Starmer’s popularity has attracted support from across the party and he has himself suggested that supporters should not ‘trash’ the legacies of Tony Blair, nor Jeremy Corbyn.
However, critics attribute Starmer’s pro-European stance to Labour’s failure at the general election, citing that the majority of seats were lost in Leave-voting areas.
The female MP with the most support so far is Rebecca Long-Bailey, who has been dubbed ‘continuity Corbyn’ and is a close ally of the outgoing Labour leader. Long-Bailey was a key architect of Labour’s Green New Deal election policy focusing on a green industrial revolution, but with questions surrounding her ability to provide a genuine change from Labour’s election strategy, she is unlikely to appeal beyond the left of the party.

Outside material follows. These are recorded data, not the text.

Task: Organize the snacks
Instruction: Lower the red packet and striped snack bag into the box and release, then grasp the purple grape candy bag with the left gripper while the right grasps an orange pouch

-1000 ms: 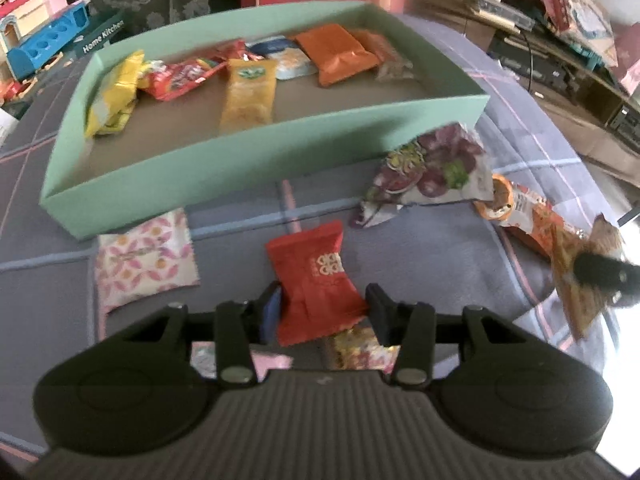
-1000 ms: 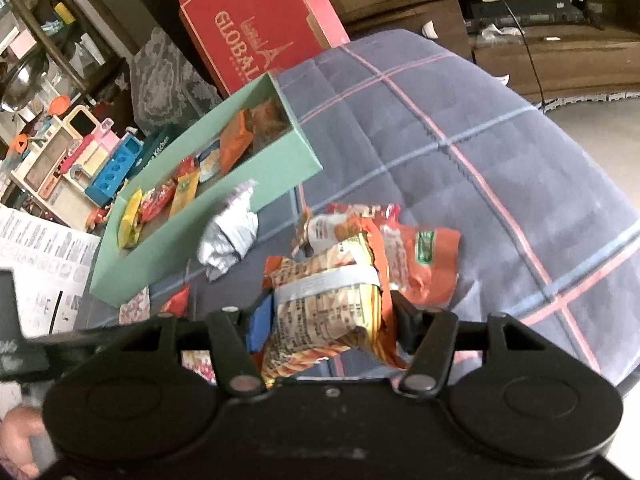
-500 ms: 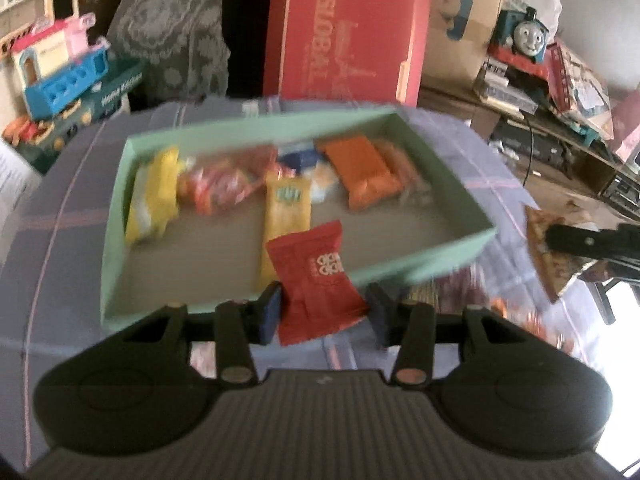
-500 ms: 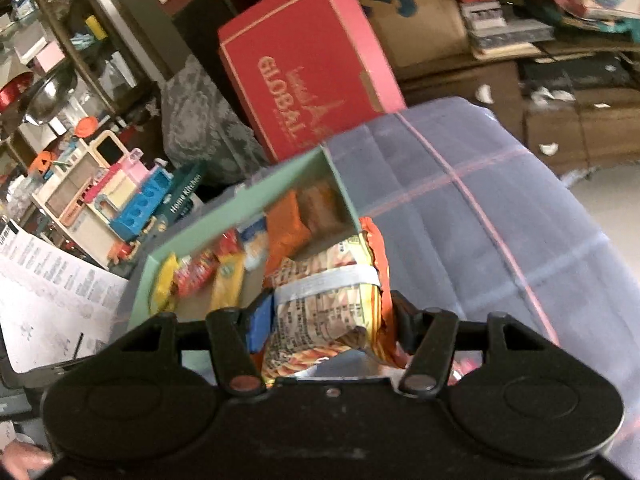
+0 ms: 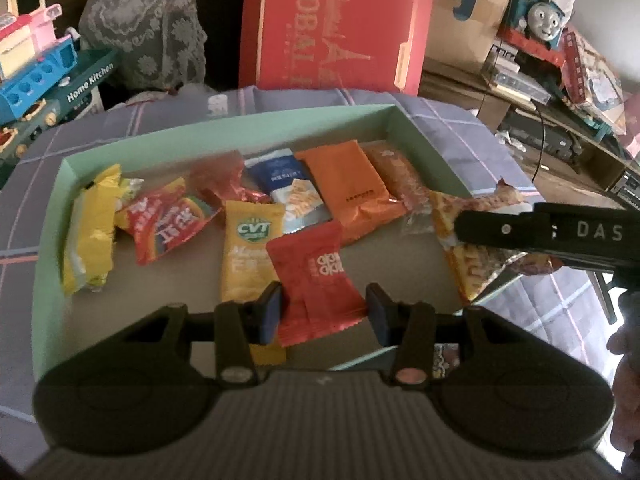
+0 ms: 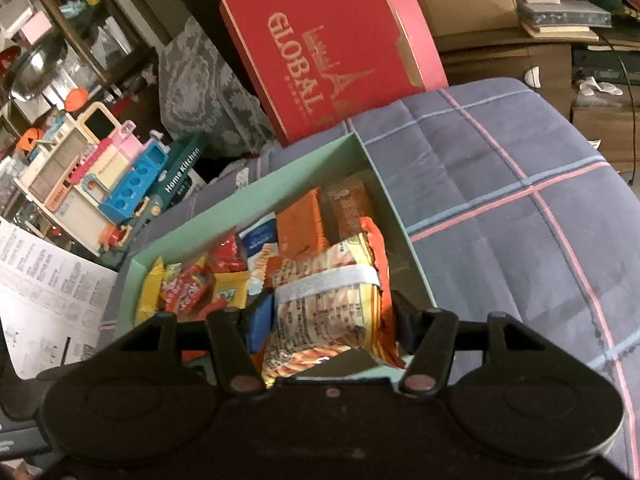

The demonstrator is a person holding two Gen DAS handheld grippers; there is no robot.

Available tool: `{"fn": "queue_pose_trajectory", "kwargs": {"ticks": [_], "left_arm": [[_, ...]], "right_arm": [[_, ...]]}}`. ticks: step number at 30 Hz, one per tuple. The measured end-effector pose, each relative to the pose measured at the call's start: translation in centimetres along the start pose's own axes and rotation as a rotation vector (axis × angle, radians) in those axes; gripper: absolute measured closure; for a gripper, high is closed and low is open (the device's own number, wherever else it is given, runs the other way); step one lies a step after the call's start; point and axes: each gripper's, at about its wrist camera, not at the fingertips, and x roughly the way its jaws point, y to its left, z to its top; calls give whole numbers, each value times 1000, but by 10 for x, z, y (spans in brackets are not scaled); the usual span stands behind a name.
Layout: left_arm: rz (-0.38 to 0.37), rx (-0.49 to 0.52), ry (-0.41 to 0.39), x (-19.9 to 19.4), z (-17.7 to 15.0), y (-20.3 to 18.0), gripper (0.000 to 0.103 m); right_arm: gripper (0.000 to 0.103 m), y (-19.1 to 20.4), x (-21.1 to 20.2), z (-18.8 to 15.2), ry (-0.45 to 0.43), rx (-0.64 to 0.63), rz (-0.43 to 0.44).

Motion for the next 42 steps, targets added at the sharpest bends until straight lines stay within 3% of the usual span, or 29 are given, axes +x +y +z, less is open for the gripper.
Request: {"fn": "queue_pose_trajectory", "kwargs": {"ticks": [4, 5, 6, 7, 8, 9, 30, 42], "left_arm": [[-2, -10, 14, 13, 3, -1, 57], [5, -10, 13, 15, 3, -2, 51], [17, -8, 14, 17, 3, -3, 42], [30, -8, 13, 17, 3, -4, 18], [42, -8, 3, 16, 3, -4, 2], [58, -6, -16, 13, 2, -4, 0], [46, -25, -16, -33, -28, -17, 0], [67, 145, 32, -15, -60, -75, 0]], "right_arm": [[40, 2, 12, 2, 17, -10, 0], [36, 3, 12, 2, 15, -9, 0], [23, 3, 11, 4, 8, -4, 6], [7, 2, 8, 5, -3, 2, 9], [1, 3, 4, 4, -25, 6, 10], [0, 4, -1, 4, -45, 6, 10], [0, -33, -72, -23, -91, 33, -18], [0, -92, -99, -64, -63, 118, -66]]}}
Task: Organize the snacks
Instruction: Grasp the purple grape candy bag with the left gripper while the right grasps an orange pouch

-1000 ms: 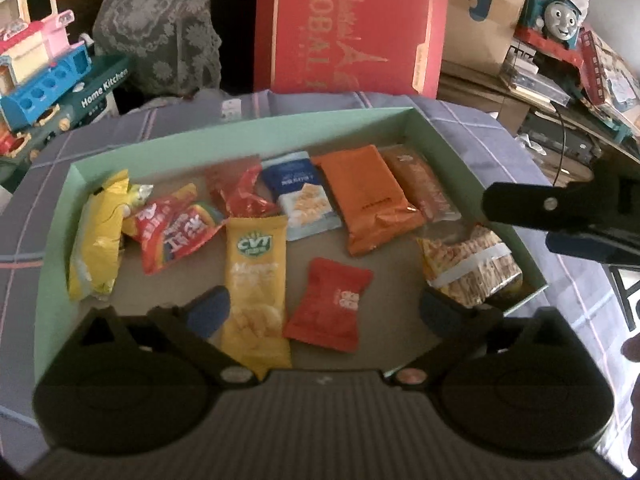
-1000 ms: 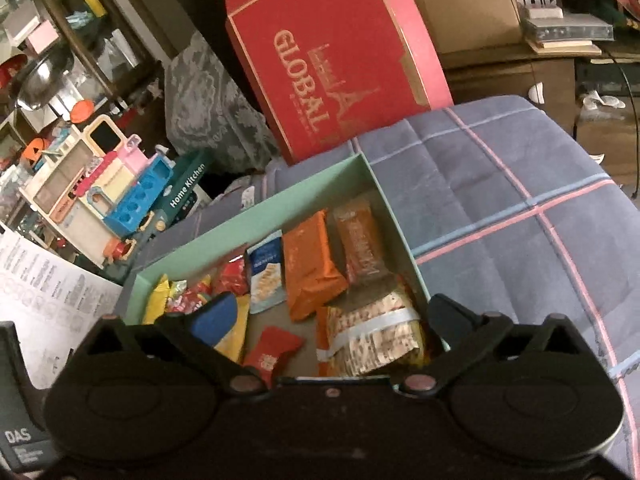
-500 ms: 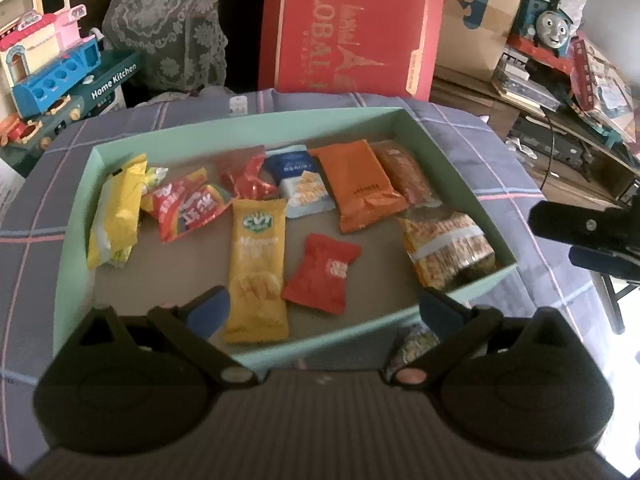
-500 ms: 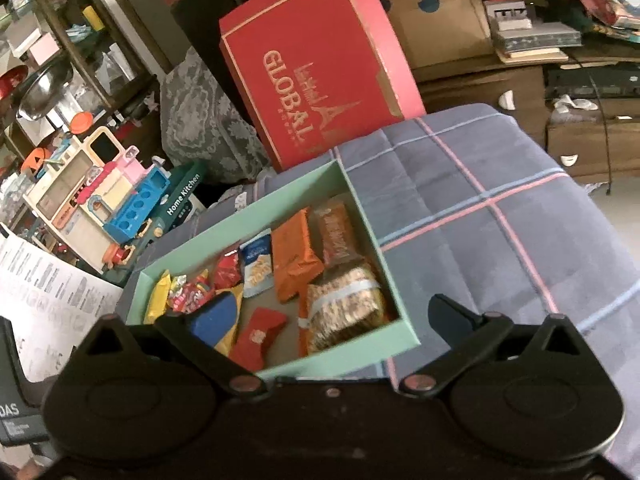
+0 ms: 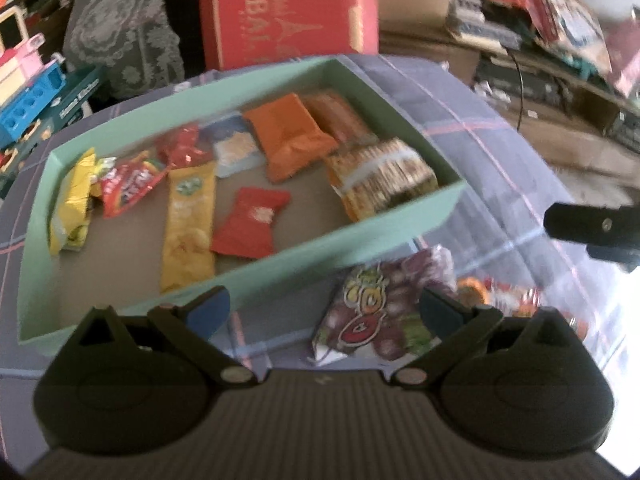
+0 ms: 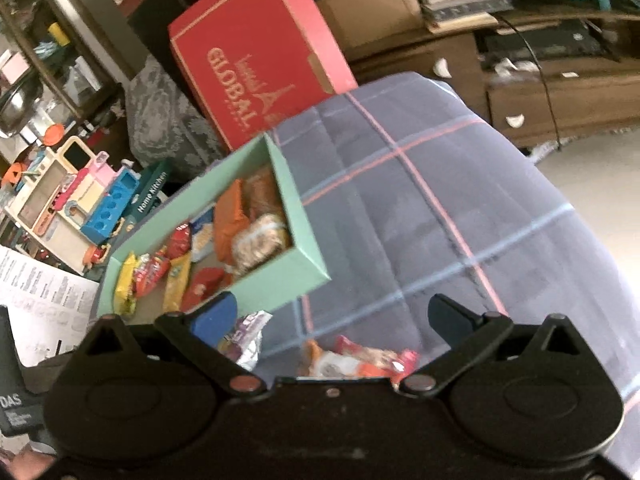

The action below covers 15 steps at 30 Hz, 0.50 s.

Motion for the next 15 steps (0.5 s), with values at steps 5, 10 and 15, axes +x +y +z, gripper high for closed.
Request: {"fn": "queue_pose_trajectory", "kwargs": {"ticks": [5, 10, 15], "left_arm": [[7, 32, 24, 12, -12, -8, 0], [-5, 22, 41, 18, -18, -1, 0], [-12, 42, 77, 27, -29, 1, 0]], "right_arm": [[0, -14, 3, -11, 26, 23, -5], [0, -16, 12, -25, 58, 6, 5], [12, -10, 22, -38, 100, -53, -4]]}}
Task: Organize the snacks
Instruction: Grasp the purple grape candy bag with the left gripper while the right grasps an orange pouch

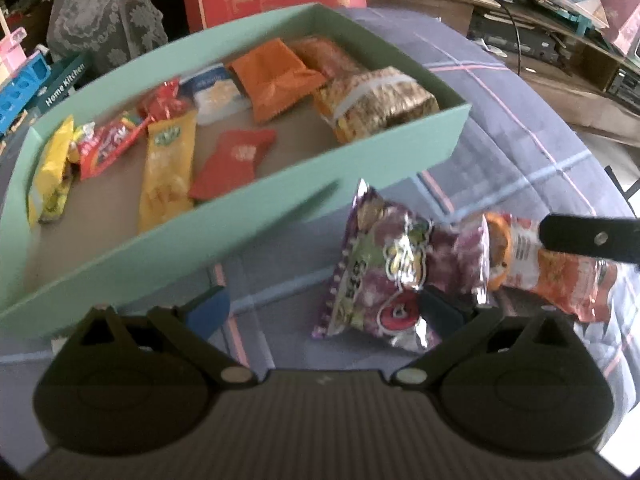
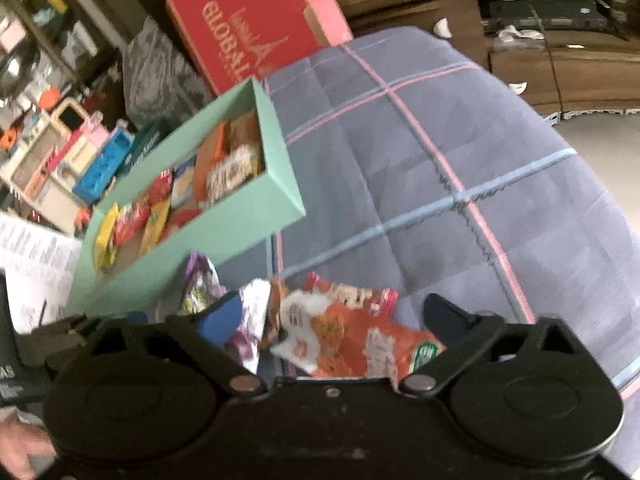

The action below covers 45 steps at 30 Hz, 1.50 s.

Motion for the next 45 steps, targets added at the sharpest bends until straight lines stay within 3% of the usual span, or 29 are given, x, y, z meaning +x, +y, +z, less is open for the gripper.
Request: {"fn": "queue_pose_trajectory", "kwargs": {"ticks": [4, 7, 15, 22, 24, 27, 28, 30, 31, 35, 45], "left_arm": [[-19, -11, 14, 3, -7, 6, 0], [-26, -17, 20, 4, -9, 10, 0], [-3, 19, 3, 3, 1, -1, 0], [-38, 63, 6, 13, 14, -14, 0], [-71, 56, 8, 15, 15, -14, 5], [-127, 68, -9, 12, 12, -18, 33], [-148, 82, -20, 9, 11, -21, 51], [-135, 89, -39, 3, 9, -26, 62], [-125, 90, -47, 1, 8, -28, 65], [-110, 38, -51, -6, 0, -16, 69], [-125, -114, 6, -31, -45, 50, 70]], "right_arm": [[44, 2, 0, -15, 17, -33, -14], [55, 3, -8, -27, 15, -56, -27], [57, 13, -20, -51, 23, -154, -43], [49, 23, -20, -56, 29, -197, -15], [47, 26, -18, -59, 23, -224, -23], [46, 36, -15, -65, 8, -275, -48], [46, 40, -14, -67, 3, -297, -62], [48, 50, -12, -73, -9, -349, -103], [54, 54, -10, -75, -14, -374, -123], [71, 61, -10, -74, -7, -355, -114], [73, 43, -22, -69, 22, -164, -37]]}}
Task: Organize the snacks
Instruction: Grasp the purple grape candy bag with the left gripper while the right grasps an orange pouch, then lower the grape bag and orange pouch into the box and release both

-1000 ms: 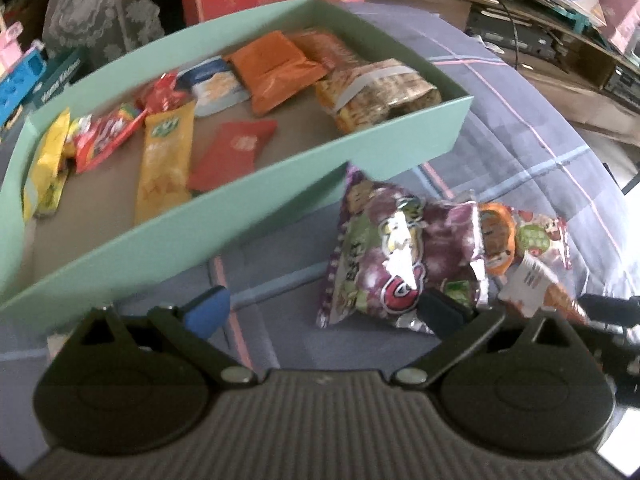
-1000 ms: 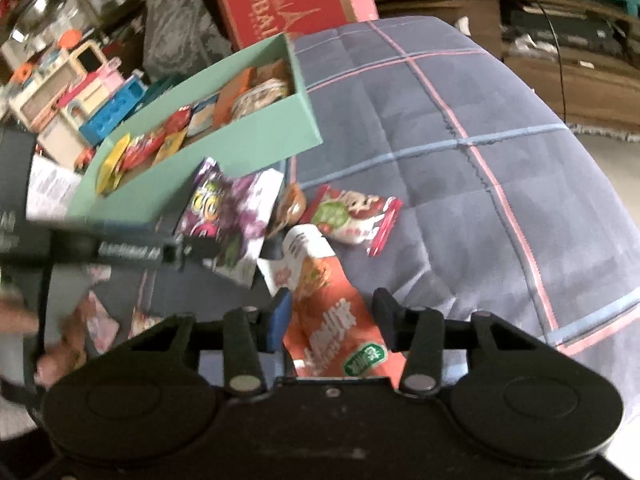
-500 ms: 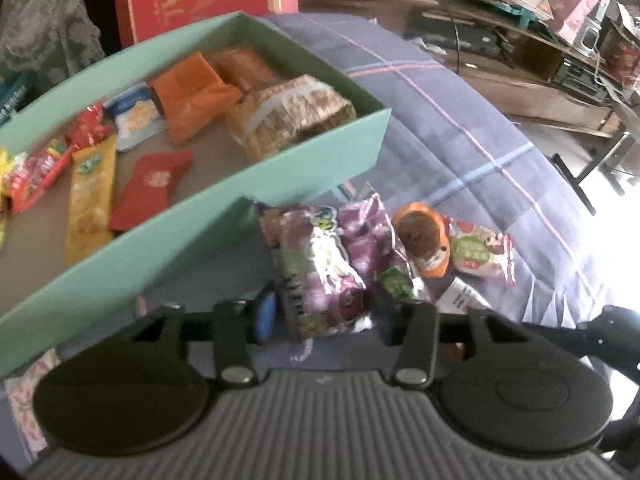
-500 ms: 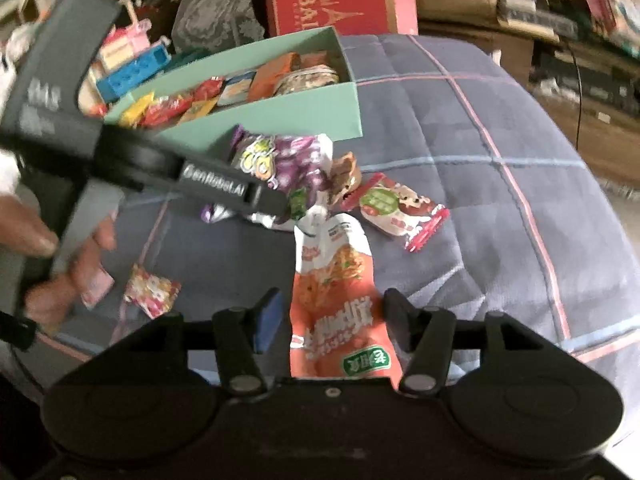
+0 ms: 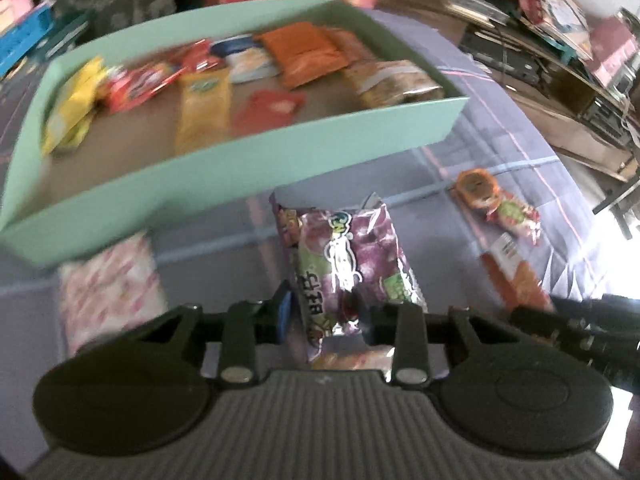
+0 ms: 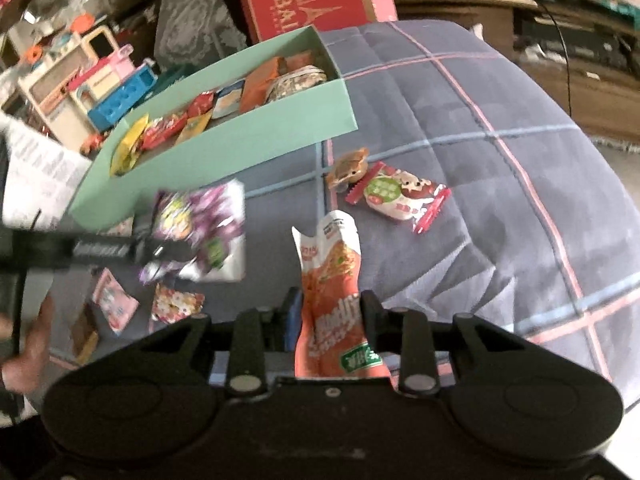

Recent polling by The Guardian places Starmer as the favourite candidate to take over as Labour leader at 62 per cent. Although, similar polling places Long-Bailey’s chances of victory second to Starmer, at 33 per cent. However, after gaining the support of Momentum she has been gaining on Starmer.
Lisa Nandy, who served in Ed Miliband’s shadow cabinet and founded the Centre for Towns think tank is also in the running. The Wigan MP has emphasised the failure of Labour to listen to traditional Labour-voting towns, at the expense of focusing both time and policy on larger urban areas.
Prominent back bencher Jess Phillips is widely regarded as the staunchest anti-Corbyn candidate and has been a vocal critic of Corbyn’s leadership since her election in 2015. Phillips advocates keeping the option open for the UK to re-join the EU and has advo-cated the scrapping of some of Labour’s more ambitious policies of renationalisation. Despite supporters praising her outspoken and plain-talking tone, supporters of Jeremy Corbyn accuse her of undermining the leadership.
Shadow Foreign Secretary Emily Thornberry completes the ballot, after just managing to achieve 24 nominations from MPs to be included in the contest. Elections for Deputy Leader are also taking place, with Shadow Education Secretary Angela Rayner in a strong position to win after receiving 86 nominations.
The ballot of Labour members opens on 21 February and closes on 2 April. The following Saturday will see the results of the leadership race announced at a one-day conference in London.